OPINIÓN

Dos carbones encendidos

por Rodolfo Izaguirre Rodolfo Izaguirre

Las pocas personas que se reunieron la tarde del miércoles 9 de noviembre en la librería Kalathos, en los espléndidos Galpones de Los Chorros, yo uno de ellos junto a mi amigo el poeta y abogado Jesús Peñalver, pueden sentirse seres privilegiados porque lo que allí ocurrió no parecía cosa de este mundo atormentado por las penosas circunstancias que lo acosan política, social y culturalmente. Dos atractivas y electrificantes mujeres jóvenes,de claro talento poético y mentes esclarecidas: Gabriela Rosas y Jennifer Ávila, a quienes veía por primera vez, sostuvieron un recital poético titulado «Íntimas», producido por Zara Fermín para el ciclo Poesía y la ciudad.

Esa tarde, la librería y quienes allí se encontraban sintieron que el mundo era otro; que el país al que creíamos pertenecer cambiaba de nombre y de lugar en el espacio que suponíamos ocupaba desde que el aire se inventó a sí mismo porque se escucharon las voces sinuosas, persuasivas y seductoras de Gabriela y Jennifer dando lectura, entre miradas de radiante complicidad, a unos poemas inéditos que huyen y escamotean toda clase de poesía literaria que tanto nos ronda y acecha.
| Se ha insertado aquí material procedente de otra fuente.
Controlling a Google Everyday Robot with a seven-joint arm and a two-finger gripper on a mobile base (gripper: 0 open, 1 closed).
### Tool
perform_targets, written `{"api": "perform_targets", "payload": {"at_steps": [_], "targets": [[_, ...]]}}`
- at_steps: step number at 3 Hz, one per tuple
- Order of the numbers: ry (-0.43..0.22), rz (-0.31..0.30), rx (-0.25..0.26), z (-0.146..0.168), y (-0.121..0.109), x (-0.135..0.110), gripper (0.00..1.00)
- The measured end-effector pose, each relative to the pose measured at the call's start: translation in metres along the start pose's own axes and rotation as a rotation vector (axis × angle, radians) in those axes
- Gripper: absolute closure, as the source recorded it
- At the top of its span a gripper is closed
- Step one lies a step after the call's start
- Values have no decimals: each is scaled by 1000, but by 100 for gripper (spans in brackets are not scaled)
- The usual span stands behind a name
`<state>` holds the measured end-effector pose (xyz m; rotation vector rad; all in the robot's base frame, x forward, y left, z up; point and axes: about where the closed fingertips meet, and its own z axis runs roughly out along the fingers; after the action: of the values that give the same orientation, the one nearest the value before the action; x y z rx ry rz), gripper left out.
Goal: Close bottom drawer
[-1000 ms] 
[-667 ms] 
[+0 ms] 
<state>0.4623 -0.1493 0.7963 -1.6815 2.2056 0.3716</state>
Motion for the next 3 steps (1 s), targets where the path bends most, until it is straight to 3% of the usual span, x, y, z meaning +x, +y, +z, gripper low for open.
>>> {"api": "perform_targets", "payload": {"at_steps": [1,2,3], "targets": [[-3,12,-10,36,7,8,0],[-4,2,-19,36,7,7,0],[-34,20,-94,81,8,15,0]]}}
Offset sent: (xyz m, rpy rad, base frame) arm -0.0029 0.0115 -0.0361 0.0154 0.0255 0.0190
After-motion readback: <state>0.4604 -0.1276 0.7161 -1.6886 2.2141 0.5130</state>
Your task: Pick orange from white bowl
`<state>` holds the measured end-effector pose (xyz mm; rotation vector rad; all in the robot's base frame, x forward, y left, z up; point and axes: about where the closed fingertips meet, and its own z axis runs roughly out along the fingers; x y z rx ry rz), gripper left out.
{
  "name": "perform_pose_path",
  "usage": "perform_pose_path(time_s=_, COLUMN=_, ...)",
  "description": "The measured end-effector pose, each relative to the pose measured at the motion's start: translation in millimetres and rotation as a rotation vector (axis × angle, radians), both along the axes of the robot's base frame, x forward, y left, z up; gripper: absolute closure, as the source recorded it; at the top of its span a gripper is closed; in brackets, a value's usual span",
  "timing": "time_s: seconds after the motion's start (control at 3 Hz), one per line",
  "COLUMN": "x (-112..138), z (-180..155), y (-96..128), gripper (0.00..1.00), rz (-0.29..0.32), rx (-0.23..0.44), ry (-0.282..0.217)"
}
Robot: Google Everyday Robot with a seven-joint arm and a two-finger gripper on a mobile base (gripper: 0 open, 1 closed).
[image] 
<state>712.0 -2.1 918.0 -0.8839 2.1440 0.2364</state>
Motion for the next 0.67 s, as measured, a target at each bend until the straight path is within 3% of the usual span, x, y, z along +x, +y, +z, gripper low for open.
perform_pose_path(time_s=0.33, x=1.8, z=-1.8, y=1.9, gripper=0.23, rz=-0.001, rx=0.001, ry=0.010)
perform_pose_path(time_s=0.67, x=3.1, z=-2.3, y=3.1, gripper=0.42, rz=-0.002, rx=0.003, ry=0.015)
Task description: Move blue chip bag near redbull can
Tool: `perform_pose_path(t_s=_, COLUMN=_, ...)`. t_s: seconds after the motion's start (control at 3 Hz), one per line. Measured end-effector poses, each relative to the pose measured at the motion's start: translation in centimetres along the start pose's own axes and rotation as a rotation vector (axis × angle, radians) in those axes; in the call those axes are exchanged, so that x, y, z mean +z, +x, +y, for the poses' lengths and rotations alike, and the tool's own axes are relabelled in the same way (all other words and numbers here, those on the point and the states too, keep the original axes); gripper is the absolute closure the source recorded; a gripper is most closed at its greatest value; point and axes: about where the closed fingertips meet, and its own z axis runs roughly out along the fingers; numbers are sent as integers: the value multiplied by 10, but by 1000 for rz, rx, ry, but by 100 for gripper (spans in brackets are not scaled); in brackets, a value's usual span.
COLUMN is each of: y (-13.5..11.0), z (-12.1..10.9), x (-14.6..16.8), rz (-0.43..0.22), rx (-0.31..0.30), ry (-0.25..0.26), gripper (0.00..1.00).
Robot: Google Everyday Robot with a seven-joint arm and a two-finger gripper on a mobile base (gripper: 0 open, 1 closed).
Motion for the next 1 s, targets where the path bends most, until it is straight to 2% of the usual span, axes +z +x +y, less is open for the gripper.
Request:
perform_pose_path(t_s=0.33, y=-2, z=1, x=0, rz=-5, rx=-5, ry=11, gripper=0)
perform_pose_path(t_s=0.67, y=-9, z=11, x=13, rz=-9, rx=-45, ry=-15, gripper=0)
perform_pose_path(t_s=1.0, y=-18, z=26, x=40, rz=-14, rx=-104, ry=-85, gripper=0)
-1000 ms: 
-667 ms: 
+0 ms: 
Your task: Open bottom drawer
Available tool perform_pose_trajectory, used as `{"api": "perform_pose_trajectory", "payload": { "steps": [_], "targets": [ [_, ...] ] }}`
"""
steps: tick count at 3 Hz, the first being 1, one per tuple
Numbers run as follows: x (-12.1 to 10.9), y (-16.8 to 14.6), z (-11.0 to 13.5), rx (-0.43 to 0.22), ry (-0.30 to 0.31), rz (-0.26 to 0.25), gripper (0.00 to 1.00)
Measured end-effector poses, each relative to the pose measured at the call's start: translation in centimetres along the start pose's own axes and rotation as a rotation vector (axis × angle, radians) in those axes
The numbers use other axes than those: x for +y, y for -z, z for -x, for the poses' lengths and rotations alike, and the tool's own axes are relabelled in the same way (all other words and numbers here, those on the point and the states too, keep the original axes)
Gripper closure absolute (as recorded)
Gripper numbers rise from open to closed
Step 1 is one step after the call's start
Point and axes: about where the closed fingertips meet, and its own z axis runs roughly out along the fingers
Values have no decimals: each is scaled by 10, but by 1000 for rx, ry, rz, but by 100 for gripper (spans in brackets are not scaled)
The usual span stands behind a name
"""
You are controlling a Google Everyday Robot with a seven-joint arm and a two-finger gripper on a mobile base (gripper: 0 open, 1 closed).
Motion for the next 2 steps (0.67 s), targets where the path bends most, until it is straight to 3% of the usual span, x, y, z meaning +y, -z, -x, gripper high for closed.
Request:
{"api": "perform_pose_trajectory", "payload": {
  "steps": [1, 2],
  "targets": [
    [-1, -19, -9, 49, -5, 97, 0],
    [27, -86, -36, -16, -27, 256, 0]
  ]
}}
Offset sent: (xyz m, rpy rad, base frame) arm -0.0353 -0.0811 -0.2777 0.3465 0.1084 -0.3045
En su lugar nos tocó en suerte escuchar el portentoso sonido de una exquisita sensualidad que no impidió que los vértigos del sexo arrastraran a nuestros sentidos a nuevos abismos de gloria. Sí, eran los poemas de Gabriela y de Jennifer mostrando las garras erectas e intensos impulsos de un Eros desatado, pero se trataba por igual de la bien amada atmósfera erótica que tanto hemos anhelado sentir socavando nuestras almas. Un estremecimiento de lluvia ahogándose en nuestras bocas, hundiéndonos en los deseados pantanos de nuestra sensualidad.

Yo era muchacho cuando animaba mis pasos en el grupo literario Sardio y escuché que desde la mesa del bar cubierta de vasos y botellones de cerveza se alzaba la voz de un joven y desconocido poeta que recitaba y decía: «¡Cógela como a una gallina echada!», y me deslumbró el verso. Era la voz de quien poco mas tarde iba a darse a conocer como Ramón Palomares. Pero, por lo general y en raras ocasiones, la poesía en el país venezolano prefirió ser más literaria que de sangre roja y humana; más conceptual que dionisíaca; ha preferido mirar por la ventana hacia el jardín en lugar de descubrirlo desde la cama envuelta en las sábanas de los ardores del cuerpo ocupado absorbiendo la vida de otro. Pareciera no animarse a astillar la fragilidad de esta apacible floresta cultural en la que creemos vivir.

Para los que no estuvieron aquel miércoles de gloria transcribo dos textos de las poetas que compartieron sus respectivas intimidades. «Tres lenguas» de Jennifer Ávila y «Hombre» de Gabriela Rosas:

«Tres lenguas». «Salvaje caníbal házme/ aguardo tus garras erectas/créceme los impulsos/ adéntrate adéntrate/ baja las sábanas y anudaré la lengua a tu mordida/ resbalosa/ succiona jadeos/ cuece las sombras/ respírame la boca/ canta faenas con tu voz de sol/ que estallen las tres lenguas que hay en esta cama».

«El hombre» «El hombre se desnuda por toda la casa. Se mece, prepara el café, enciende la televisión, bebe un poco de agua. No me ama, lo sé. La cena no siempre es en la boca, me cuenta su parte de la historia, se arrodilla, lo levanto, le miento, nos mentimos. Pasan dos años. El hombre llora, como un niño llora. Me niega, tres veces me niega, luego me acaricia. Vuelve con girasoles, me planta su ternura en la cocina. Lo miro, trae un caballo, sin montura, trae un caballo.

El hombre sabe que el abrazo pequeño me conmueve. Viene a decir que el mar, sus altas olas, sus orillas, no eran imaginaciones.

El hombre se duerme sin dar la batalla. La noche se le quiebra junto al pecho, el pecho queda solo. No hay nada más triste que la soledad de alguien que pudo ser amado. La noche sobrevive, el hombre no, al hombre se le mueren las caricias.

A oscuras, todo es tan claro».

Y mientras leían sus textos con ardiente dulzura yo pensaba en la obligación que ellas tienen de editarlos pronto. Tendría en mis manos dos llamaradas para incendiar la soledad de mi propio lecho.